2018年3月21日水曜日

最後のハンドベル演奏

 教会内に響き渡った澄んだ音色が消え、目の前のママさん指揮者の両手が止まったとき、私は万感の思いで両手に持った金色の楽器を下ろしました。3年間活動してきた幼稚園のハンドベルサークルでの最後の演奏が、終わりました。3月2日のことです。

 演奏したのは、「ラ・ミゼラブルメドレー」。美しい旋律を、19人のメンバーで流れるように音をつなぎながら、弾きました。演奏を始めて間もなく、目頭が熱くなりました。両手でハンドベルを持っているため、目からこぼれ落ちるものをぬぐうことも出来ませんでした。ハンドベルを細かく振る「シェイク」という奏法で、曲の最後を締めくくったときは、胸が一杯になりました。

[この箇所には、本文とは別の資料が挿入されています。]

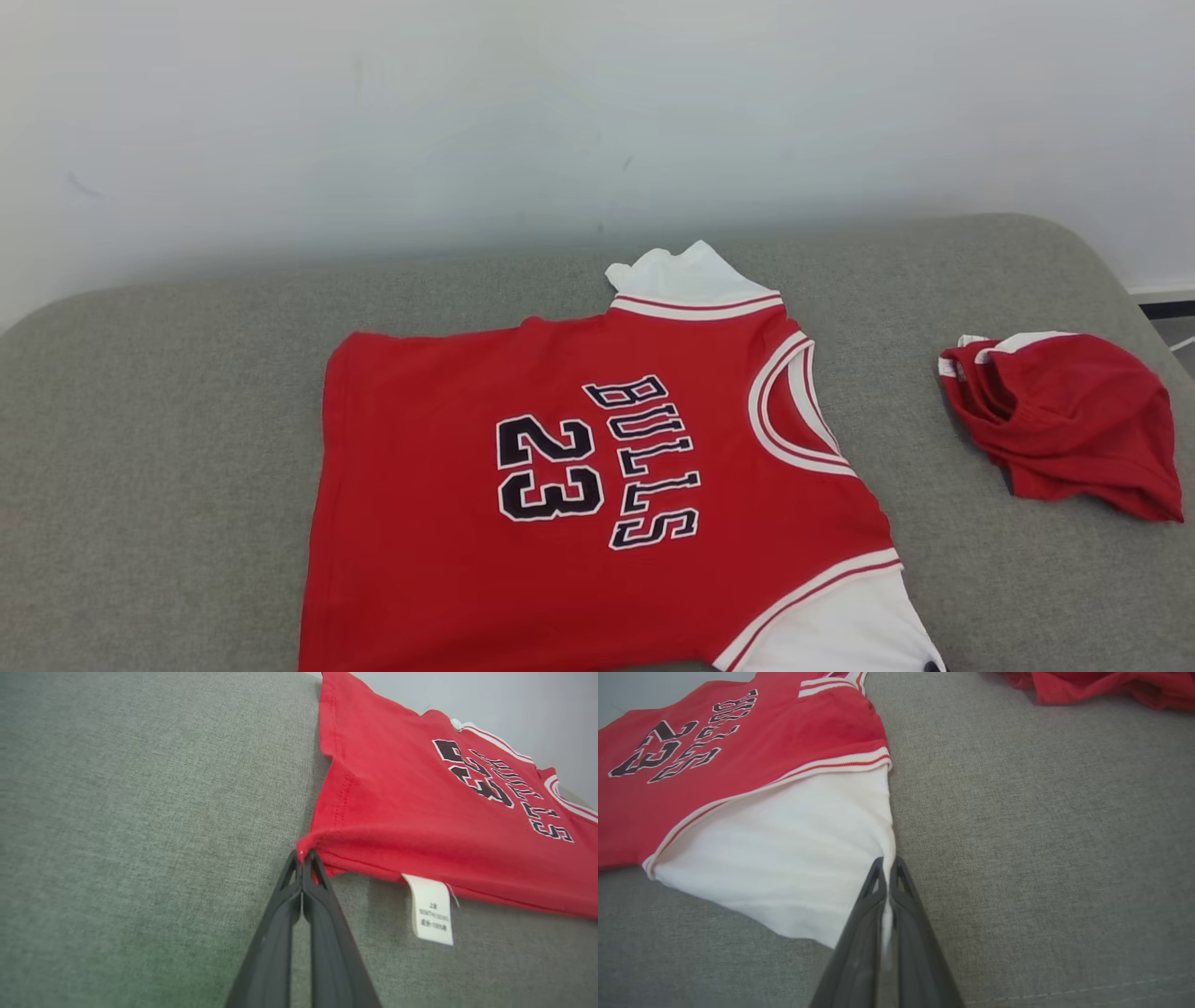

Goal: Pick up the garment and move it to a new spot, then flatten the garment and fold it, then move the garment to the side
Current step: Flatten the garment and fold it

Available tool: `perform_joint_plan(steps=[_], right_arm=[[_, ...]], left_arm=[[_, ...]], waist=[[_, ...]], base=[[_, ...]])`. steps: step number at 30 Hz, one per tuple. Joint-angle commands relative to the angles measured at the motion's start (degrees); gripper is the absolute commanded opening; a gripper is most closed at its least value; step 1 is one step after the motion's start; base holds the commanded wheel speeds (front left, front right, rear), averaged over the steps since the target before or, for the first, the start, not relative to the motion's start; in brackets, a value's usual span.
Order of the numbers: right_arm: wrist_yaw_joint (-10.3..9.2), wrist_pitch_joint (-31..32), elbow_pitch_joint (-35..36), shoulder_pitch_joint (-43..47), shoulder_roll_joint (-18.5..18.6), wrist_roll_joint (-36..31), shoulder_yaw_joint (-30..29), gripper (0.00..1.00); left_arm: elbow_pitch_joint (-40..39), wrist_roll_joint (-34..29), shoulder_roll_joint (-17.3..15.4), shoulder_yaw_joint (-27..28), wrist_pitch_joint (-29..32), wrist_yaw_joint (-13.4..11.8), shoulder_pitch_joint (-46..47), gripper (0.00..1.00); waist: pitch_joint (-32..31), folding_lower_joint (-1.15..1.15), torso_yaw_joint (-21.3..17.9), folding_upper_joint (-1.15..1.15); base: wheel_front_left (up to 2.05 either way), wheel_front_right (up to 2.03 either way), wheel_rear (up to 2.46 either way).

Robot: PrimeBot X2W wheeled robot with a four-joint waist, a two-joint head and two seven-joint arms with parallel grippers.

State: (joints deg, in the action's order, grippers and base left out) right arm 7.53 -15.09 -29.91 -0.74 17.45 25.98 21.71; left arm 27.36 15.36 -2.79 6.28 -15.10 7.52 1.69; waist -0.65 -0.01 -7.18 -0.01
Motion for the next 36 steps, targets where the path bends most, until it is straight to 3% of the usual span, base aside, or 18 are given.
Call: perform_joint_plan(steps=[1, 18, 27, 36], right_arm=[[-0.09, -0.02, -0.20, 1.18, 0.72, 0.42, 0.28, 0.00], [-0.09, -0.02, -0.73, 4.90, 2.69, 2.38, 5.64, 0.00], [-0.09, -0.02, 5.57, 0.58, 1.84, -0.56, 1.48, 0.00], [-0.09, -0.02, 6.92, -7.33, 0.55, -1.30, 0.26, 0.00]], left_arm=[[0.41, 0.24, -0.25, 0.44, -0.05, -0.11, -1.75, 0.00], [2.44, 0.34, -0.31, 2.18, -0.05, -0.10, -5.57, 0.00], [-5.78, -1.02, -0.22, 1.65, -0.05, -0.09, -3.18, 0.00], [-9.75, -2.76, -0.21, 1.72, -0.05, -0.08, 1.46, 0.00]], waist=[[-0.81, 0.01, -0.13, 0.01], [-3.18, 0.01, -0.52, 0.01], [-0.92, 0.01, -0.02, 0.01], [1.69, 0.01, 1.28, 0.01]], base=[[0.00, 0.00, 0.00], [0.00, 0.00, 0.00], [0.00, 0.00, 0.00], [0.00, 0.00, 0.00]])
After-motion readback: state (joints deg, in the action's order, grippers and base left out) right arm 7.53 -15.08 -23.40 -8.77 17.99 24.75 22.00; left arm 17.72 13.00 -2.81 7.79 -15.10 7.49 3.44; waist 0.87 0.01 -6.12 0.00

 このサークルには、息子が通う幼稚園の園児のママたちが参加しています。私は息子の入園と同時に入会しました。中1の娘がこの幼稚園に通っていたころから、「弾いてみたい」と願っていたからです。

 当時の私は病気続きで、さらに治療による外見の変化で心が塞いでおり、普段の生活にも支障をきたしていました。ハンドベルには憧れていましたが、週に1回の練習に出られる自信も、人前に外見をさらして演奏する勇気もなく、子供たちの前でハンドベルを振るお母さんたちを、いつも羨ましく見ていたのです。

 憧れていたサークルに参加し、ハンドベルを初めて振ったときは心が躍りました。息子が年少組のときの年末に、園庭でクリスマスソングを子供たちの前で演奏したときは、感動のあまり涙がこぼれました。毎週の練習後、お茶を飲みながら、メンバーとおしゃべりすつのも楽しみの一つでした。

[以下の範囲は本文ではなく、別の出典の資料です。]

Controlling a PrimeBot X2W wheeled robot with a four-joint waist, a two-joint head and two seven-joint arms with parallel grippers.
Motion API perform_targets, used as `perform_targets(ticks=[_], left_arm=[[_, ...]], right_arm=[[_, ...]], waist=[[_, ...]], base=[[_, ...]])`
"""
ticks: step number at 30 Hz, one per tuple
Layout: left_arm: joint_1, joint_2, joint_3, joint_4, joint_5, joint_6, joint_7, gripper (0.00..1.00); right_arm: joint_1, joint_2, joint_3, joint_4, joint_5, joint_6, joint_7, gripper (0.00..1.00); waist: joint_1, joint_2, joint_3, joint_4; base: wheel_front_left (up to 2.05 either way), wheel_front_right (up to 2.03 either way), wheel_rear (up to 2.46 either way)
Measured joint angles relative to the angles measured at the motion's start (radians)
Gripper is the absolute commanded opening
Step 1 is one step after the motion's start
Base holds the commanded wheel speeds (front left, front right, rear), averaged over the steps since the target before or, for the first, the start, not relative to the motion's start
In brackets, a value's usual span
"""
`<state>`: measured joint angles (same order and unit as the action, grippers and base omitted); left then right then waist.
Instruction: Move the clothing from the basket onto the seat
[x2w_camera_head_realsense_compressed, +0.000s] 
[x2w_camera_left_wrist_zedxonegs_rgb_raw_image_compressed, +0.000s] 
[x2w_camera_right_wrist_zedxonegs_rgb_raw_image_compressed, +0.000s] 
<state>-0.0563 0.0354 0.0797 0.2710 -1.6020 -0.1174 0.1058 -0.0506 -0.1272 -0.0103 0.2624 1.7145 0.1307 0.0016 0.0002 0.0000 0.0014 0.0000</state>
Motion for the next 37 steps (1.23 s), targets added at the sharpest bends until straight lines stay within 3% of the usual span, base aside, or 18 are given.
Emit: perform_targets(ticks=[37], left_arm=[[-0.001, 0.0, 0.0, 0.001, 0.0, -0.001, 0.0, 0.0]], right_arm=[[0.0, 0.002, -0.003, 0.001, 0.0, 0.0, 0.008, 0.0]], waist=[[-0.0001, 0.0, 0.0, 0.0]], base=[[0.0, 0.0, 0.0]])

 このサークルでは、園児の卒園とともにメンバーも卒業します。が、二十数年前に当時の卒園児のママたちが結成したハンドベルサークルが活動を続けており、卒園後の参加も歓迎されています。年に数回の交流会では、互いの演奏を披露し合い、そのサークルの和気あいあいとした雰囲気も知っています。が、私は参加を考えませんでした。ハンドベルへの様々な思いは、この3年間の活動で完結すべきだと考えたからです。

 幼稚園生活に思いを残すことなく、前へ進めるー。53歳にして、息子が幼稚園を卒園した”超高齢ママ”は、そんな気持ちでサークルを卒業しました。でも、最近、気持ちが揺れています。体調が悪化していく中、切羽詰まった思いで書いた「人生でやり残したリスト」を一つ一つ実現させていくことに、もうこだわる必要はないのではないかーと思い始めたからです。

 人生をより豊かにする趣味の一つとして、ハンドベルを演奏しても良いかもしれないー。携帯電話に保存した、最後の演奏の動画を時折見ながら、そんなことを考えています。